Soil property changes after four decades of wastewater irrigation: A landscape perspective

Department of Crop and Soil Sciences, 116 ASI Building, The Pennsylvania State University, University Park, PA 16802, United States
CATENA 01/2008; DOI: 10.1016/j.catena.2007.09.002

ABSTRACT For over 40 years, The Pennsylvania State University (PSU) has irrigated its wastewater onto both cropped and forested lands. Despite local weather conditions, approximately 50 mm/week of wastewater have been spray-irrigated onto the land since 1962. This irrigation, combined with the natural precipitation, amounts to approximately 3550 mm of water per year. The objective of this study was to investigate the morphological and functional changes in soils of this area as a result of this significantly-increased water load. The research area has a karst geology and is dominated by rolling hills with many small depressions that act as sinks for water and sediments. Together with six soil trenches, 47 soil cores were taken across a 6.5-ha field. Previous studies conducted at this site provided a reference for interpreting the changes in soil properties over time. Soil morphological properties, including structure, horizonation, and redoximorphic features, were evaluated from the soil cores and in situ soil pits. In addition, soil functional parameters, including saturated hydraulic conductivity (Ksat), bulk density, organic matter content, and soil pH, were evaluated to determine the soil functional changes. Results indicate that the soils have experienced periods of local saturation and soil transport, which are reflected by the distribution of redoximorphic features and A-horizon thickness across the study area. Sample locations were grouped into three landscape positions (summit, midslope, and depression) that exhibited similar soil properties. The depth of the A-horizon was significantly greater in the depressions, while the midslope position had the highest manganese oxide coating percentage, and the summit position had the highest bulk density. This reflects the likely hydrologic path from the summit to the depression. The depression areas had the highest mean surface Ksat (10.2 cm/h), while the summit areas had the lowest mean surface Ksat (1.2 cm/h).

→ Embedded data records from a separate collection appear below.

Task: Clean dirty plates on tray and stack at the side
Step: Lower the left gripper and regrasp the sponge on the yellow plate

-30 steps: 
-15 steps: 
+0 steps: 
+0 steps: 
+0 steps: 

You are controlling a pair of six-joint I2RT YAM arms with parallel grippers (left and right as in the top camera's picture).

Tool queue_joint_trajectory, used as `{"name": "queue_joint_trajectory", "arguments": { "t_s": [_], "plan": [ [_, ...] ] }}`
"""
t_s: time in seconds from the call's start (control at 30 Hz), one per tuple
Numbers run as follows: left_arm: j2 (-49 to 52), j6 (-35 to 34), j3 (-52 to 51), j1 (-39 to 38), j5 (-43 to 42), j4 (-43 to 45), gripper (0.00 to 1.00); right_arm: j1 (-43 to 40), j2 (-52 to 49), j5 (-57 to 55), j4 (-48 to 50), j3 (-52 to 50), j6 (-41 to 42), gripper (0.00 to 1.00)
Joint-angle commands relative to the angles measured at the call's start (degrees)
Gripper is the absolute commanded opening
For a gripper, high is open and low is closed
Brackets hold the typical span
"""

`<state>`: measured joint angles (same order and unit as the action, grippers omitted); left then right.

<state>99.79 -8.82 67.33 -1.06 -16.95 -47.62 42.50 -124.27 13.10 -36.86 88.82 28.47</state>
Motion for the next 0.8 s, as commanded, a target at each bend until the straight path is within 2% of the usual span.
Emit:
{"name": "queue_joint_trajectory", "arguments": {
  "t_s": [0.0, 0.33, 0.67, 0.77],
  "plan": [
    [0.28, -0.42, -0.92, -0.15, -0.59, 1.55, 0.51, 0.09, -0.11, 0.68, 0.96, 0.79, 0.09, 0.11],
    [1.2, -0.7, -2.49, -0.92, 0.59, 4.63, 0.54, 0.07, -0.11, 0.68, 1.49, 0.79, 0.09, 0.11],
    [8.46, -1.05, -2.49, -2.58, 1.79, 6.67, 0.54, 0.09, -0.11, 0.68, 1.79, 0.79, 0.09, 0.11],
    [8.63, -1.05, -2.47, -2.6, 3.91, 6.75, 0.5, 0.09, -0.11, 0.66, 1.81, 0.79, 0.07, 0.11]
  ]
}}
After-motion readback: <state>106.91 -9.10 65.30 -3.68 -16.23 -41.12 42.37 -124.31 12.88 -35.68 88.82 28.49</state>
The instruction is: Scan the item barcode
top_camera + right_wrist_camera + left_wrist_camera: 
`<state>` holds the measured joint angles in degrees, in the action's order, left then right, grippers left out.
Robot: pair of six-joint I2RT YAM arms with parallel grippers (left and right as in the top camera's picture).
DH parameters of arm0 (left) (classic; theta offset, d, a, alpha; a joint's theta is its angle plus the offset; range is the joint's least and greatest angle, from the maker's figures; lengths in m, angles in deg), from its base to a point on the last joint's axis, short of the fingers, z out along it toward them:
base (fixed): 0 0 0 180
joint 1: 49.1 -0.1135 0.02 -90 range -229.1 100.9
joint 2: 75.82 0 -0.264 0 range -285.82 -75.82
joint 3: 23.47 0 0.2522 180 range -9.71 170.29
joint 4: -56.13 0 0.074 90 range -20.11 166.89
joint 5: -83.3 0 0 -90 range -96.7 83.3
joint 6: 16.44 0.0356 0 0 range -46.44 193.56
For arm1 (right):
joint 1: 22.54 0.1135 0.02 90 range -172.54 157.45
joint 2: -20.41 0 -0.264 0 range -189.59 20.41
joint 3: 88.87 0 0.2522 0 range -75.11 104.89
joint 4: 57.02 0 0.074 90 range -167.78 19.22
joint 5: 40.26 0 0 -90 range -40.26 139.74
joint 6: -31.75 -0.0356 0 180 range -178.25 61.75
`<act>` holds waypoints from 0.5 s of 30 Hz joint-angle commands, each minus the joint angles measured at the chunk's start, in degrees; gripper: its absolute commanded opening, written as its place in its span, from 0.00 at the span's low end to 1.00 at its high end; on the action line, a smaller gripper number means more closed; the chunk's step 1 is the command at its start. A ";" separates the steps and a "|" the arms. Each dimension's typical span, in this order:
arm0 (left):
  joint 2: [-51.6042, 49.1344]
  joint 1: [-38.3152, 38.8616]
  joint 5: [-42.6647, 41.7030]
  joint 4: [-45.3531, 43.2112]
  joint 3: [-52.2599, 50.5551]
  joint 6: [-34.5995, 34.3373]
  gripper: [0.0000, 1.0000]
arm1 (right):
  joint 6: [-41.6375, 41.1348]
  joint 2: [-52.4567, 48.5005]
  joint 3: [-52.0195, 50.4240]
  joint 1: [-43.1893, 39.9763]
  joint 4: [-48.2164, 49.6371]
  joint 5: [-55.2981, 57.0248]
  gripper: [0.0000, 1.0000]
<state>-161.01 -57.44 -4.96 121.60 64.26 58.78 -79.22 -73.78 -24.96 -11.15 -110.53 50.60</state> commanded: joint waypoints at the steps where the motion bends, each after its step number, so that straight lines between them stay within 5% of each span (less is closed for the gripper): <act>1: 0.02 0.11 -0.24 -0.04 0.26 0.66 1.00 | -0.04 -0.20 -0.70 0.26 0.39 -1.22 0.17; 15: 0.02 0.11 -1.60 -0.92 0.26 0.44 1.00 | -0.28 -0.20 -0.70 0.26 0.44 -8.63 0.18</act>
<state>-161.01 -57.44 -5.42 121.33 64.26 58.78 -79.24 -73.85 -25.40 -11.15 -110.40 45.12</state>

Both organic matter content and soil pH have increased considerably since 1971. Overall, although soil properties have changed through the decades of irrigation, the wastewater spray irrigation system remains functional in this area and the soils are still performing reasonably well; however, some concerns about reduced soil functionality need to be addressed from a landscape perspective in order to sustain this system.